Re: Do i really need HDFS?

2014-10-22 Thread Dick Davies
Be interested to know what that is, if you don't mind sharing.

We're thinking of deploying a Ceph cluster for another project anyway,
it seems to remove some of the chokepoints/points of failure HDFS suffers from
but I've no idea how well it can interoperate with the usual HDFS clients
(Spark in my particular case but I'm trying to keep this general).
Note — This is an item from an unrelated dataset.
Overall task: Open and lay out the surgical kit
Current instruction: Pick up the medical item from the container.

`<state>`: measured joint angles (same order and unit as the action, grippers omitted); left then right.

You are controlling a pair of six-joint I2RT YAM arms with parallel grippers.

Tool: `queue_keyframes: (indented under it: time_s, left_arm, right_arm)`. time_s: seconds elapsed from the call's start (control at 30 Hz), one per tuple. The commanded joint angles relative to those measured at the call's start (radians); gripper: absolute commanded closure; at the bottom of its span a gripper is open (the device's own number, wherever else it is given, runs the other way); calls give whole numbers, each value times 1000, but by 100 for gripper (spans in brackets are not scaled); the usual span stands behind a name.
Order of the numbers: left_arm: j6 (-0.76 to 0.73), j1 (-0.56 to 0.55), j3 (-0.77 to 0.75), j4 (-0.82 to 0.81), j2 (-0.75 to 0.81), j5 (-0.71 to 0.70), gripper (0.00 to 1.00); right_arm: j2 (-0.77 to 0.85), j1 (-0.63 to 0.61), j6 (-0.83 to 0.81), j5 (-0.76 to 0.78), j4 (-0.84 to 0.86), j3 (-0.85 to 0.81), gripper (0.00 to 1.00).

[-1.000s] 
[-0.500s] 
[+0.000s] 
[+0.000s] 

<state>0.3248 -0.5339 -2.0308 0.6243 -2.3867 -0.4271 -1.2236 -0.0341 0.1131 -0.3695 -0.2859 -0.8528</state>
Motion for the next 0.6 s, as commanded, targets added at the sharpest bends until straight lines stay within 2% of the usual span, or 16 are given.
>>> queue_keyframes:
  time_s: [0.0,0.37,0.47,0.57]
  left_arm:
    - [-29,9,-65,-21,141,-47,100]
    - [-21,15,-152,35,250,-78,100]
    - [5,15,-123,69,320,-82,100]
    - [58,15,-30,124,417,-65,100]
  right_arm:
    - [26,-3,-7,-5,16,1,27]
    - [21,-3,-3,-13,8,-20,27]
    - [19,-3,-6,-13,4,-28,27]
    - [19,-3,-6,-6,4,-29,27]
On 21 October 2014 13:16, David Greenberg dsg123456...@gmail.com wrote:
 We use spark without HDFS--in our case, we just use ansible to copy the
 spark executors onto all hosts at the same path. We also load and store our
 spark data from non-HDFS sources.

 On Tue, Oct 21, 2014 at 4:57 AM, Dick Davies d...@hellooperator.net wrote:

 I think Spark needs a way to send jobs to/from the workers - the Spark
 distro itself
 will pull down the executor ok, but in my (very basic) tests I got
 stuck without HDFS.

 So basically it depends on the framework. I think in Sparks case they
 assume most
 users are migrating from an existing Hadoop deployment, so HDFS is
 sort of assumed.


 On 20 October 2014 23:18, CCAAT cc...@tampabay.rr.com wrote:
  On 10/20/14 11:46, Steven Schlansker wrote:
 
 
  We are running Mesos entirely without HDFS with no problems.  We use
  Docker to distribute our
  application to slave nodes, and keep no state on individual nodes.
 
 
 
  Background: I'm building up a 3 node cluster to run mesos and spark. No
  legacy Hadoop needed or wanted. I am using btrfs for the local file
  system,
  with (2) drives set up for raid1 on each system.
 
  So you  are suggesting that I can install mesos + spark + docker
  and not a DFS on these (3) machines?
 
 
  Will I need any other softwares? My application is a geophysical
  fluid simulator, so scala, R, and all sorts of advanced math will
  be required on the cluster for the Finite Element Methods.
 
 
  James
 
 




Re: Do i really need HDFS?

2014-10-22 Thread David Greenberg
We use lustre and a couple internal data storage services. I wouldn't
recommend lustre much; it's got an SPOF which is a problem at scale. I just
wanted to point out that you can skip hdfs if you so choose.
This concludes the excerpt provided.